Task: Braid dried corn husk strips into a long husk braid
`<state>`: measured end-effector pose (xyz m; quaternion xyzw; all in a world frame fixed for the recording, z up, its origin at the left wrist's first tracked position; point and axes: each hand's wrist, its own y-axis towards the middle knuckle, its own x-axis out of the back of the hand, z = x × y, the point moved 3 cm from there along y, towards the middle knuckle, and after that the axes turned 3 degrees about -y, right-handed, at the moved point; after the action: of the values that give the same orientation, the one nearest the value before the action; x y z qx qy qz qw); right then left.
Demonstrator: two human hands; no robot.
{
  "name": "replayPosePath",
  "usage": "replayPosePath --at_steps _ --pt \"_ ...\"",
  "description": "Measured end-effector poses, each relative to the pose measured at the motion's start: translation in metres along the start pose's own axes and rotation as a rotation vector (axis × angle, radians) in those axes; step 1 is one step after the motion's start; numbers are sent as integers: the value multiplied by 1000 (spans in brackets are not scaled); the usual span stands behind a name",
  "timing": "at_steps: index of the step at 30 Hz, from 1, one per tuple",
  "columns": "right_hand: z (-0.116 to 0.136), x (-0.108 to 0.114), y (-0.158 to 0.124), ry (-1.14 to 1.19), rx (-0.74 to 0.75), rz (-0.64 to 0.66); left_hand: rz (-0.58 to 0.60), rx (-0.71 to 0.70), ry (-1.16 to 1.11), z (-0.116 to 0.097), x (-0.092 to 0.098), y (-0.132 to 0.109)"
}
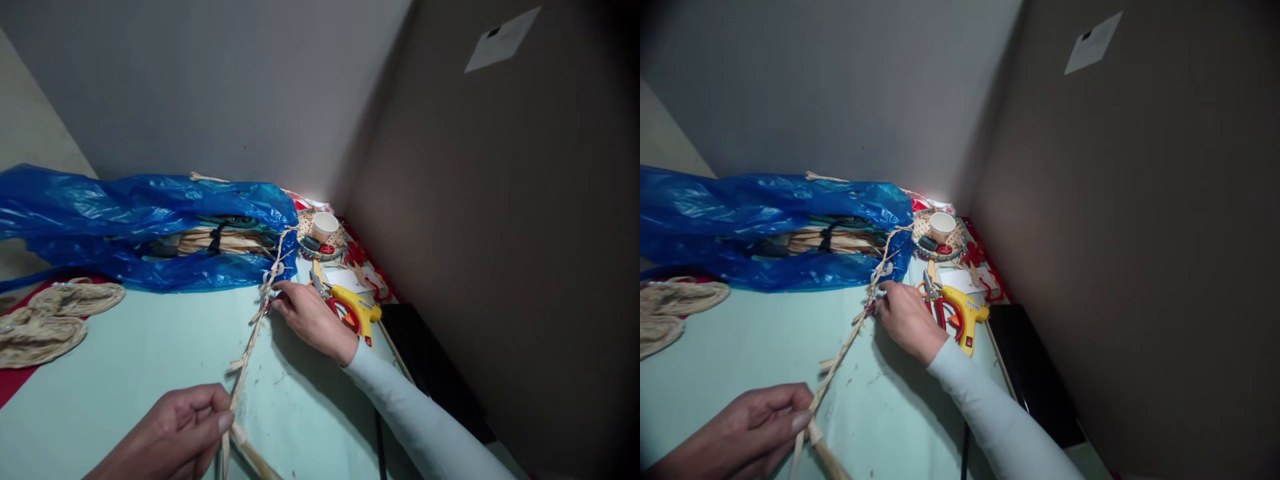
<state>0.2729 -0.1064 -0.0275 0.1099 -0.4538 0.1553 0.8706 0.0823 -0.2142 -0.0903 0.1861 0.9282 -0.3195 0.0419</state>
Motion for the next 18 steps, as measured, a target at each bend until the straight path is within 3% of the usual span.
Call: replayPosePath --at_steps 7,14,18 --pt "-5 -13 16 27 24 14 -43 126 -11 -7 14 -13" --pt "-9 -11 20 80 87 109 -39 129 -33 -14 29 -13" --pt "-11 -10 20 70 96 112 -64 61 122 -11 45 -6"
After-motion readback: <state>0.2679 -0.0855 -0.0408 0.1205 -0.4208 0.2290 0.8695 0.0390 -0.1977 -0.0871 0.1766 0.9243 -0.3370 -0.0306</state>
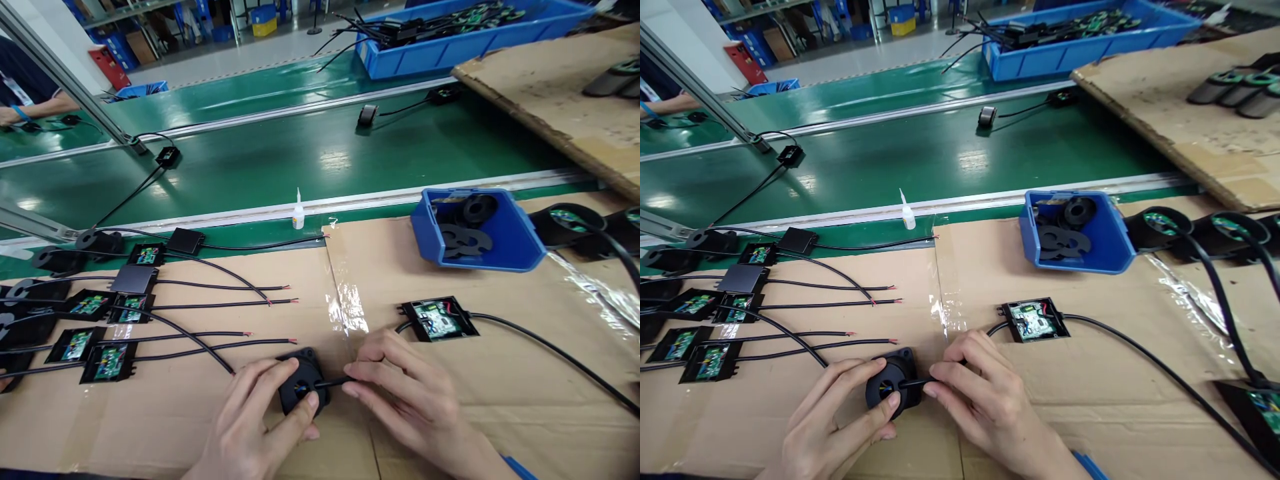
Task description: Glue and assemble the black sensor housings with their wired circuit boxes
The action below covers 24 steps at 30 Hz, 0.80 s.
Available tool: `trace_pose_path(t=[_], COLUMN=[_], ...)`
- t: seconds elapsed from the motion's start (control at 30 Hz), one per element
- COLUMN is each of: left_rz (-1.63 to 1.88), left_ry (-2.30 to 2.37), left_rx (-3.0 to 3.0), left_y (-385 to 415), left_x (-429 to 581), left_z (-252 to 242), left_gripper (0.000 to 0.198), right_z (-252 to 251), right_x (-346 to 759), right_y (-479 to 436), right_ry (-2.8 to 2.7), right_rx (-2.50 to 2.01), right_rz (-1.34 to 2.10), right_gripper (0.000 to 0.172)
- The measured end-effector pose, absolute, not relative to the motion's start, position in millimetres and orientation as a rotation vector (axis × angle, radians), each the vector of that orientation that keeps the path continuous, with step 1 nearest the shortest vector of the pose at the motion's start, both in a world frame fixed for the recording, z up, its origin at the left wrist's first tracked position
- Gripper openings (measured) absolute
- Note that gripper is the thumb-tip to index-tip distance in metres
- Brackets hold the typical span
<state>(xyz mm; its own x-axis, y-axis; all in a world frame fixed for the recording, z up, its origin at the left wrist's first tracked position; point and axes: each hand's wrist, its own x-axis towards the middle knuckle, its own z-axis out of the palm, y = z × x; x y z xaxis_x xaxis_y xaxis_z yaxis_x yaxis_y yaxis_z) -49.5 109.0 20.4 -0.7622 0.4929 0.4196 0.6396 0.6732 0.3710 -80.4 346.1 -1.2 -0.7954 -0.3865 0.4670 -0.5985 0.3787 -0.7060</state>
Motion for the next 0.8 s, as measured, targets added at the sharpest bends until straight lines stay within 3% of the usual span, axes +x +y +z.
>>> trace_pose_path(t=[0.37, 0.53, 0.7, 0.8], left_rz=[-0.442, -0.479, -0.558, -0.623], left_ry=[-2.545, -2.573, -2.558, -2.559], left_rx=[-0.978, -1.038, -1.017, -1.052], left_y=[118.4, 119.8, 117.3, 110.0], left_x=[-55.4, -53.3, -56.0, -60.0], left_z=[35.3, 28.7, 22.8, 17.4], left_gripper=[0.008, 0.034, 0.013, 0.016], right_z=[-1.1, 3.0, 20.8, 21.5], right_x=[-80.8, -81.4, -65.8, -45.5], right_y=[347.3, 347.4, 343.6, 336.6], right_ry=[-2.363, -2.379, -2.395, -2.606], right_rx=[0.931, 0.923, 0.719, 0.671], right_rz=[1.405, 1.393, 1.109, 1.217], right_gripper=[0.019, 0.019, 0.016, 0.016])
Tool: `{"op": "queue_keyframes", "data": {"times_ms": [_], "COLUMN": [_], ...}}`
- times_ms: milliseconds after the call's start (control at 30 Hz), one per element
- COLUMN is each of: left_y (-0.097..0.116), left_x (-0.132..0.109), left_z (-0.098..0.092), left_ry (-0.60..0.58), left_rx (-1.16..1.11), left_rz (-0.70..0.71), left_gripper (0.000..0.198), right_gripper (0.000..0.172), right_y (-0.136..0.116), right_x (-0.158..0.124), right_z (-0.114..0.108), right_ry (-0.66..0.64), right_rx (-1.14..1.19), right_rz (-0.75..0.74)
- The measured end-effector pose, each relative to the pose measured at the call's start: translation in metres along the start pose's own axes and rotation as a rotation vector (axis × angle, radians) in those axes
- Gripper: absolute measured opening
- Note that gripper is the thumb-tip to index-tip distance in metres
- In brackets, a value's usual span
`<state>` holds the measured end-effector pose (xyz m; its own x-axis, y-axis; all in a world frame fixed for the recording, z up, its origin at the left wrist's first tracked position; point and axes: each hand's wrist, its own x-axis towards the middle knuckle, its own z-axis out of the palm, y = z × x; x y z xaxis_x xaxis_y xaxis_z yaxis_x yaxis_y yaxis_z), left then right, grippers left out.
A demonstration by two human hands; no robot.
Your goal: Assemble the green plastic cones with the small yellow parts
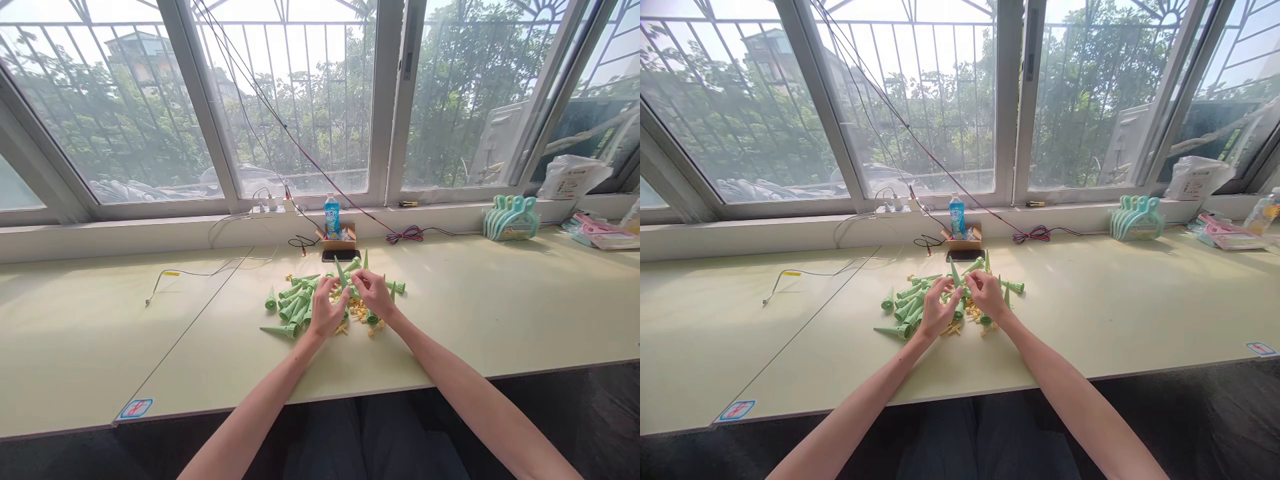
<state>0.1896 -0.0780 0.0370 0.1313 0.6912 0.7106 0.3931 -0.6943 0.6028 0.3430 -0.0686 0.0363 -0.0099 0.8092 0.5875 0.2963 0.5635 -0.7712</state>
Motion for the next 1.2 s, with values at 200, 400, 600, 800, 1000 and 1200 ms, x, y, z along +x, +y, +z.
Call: {"op": "queue_keyframes", "data": {"times_ms": [200, 400, 600, 800, 1000, 1200], "left_y": [-0.004, -0.009, -0.004, -0.002, -0.003, -0.004], "left_x": [-0.002, -0.004, -0.001, 0.002, 0.002, 0.001], "left_z": [0.002, 0.004, 0.005, 0.003, 0.002, 0.002], "left_ry": [-0.052, -0.054, 0.036, 0.026, -0.035, 0.002], "left_rx": [0.006, 0.069, 0.039, 0.058, 0.048, 0.008], "left_rz": [0.1, 0.147, 0.036, -0.15, -0.14, -0.088], "left_gripper": [0.025, 0.03, 0.025, 0.049, 0.046, 0.029], "right_gripper": [0.03, 0.031, 0.03, 0.031, 0.033, 0.032], "right_y": [0.0, 0.001, -0.002, -0.008, -0.011, -0.008], "right_x": [0.002, 0.002, 0.001, -0.001, -0.002, -0.001], "right_z": [-0.002, -0.002, -0.002, -0.002, -0.002, -0.002], "right_ry": [0.028, 0.045, 0.084, 0.056, 0.002, 0.01], "right_rx": [-0.036, -0.038, 0.059, 0.094, 0.046, 0.038], "right_rz": [0.038, 0.054, 0.051, 0.017, -0.016, -0.016]}}
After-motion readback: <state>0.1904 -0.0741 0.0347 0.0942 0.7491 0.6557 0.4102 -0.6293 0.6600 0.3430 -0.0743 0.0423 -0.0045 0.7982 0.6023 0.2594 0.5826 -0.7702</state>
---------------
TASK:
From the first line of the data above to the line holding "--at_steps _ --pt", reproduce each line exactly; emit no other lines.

RESPONSE:
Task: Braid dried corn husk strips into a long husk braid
`<state>`: measured end-effector pose (xyz m; quaternion xyzw; all in a world frame fixed for the recording, z up, its origin at the left wrist's first tracked position; point and axes: each hand's wrist, its own y-axis towards the middle knuckle, its own x-axis out of the back of the hand, z = x × y, the point moved 3 cm from there along y, towards the middle knuckle, and after that the axes turned 3 degrees about -y, right-handed, at the moved point; after the action: of the values that give the same orientation, the one nearest the value before the action; x y z qx qy qz qw); right then left.
Demonstrator: two human hands; no robot.
{
  "name": "replayPosePath",
  "usage": "replayPosePath --at_steps _ --pt \"_ ...\"",

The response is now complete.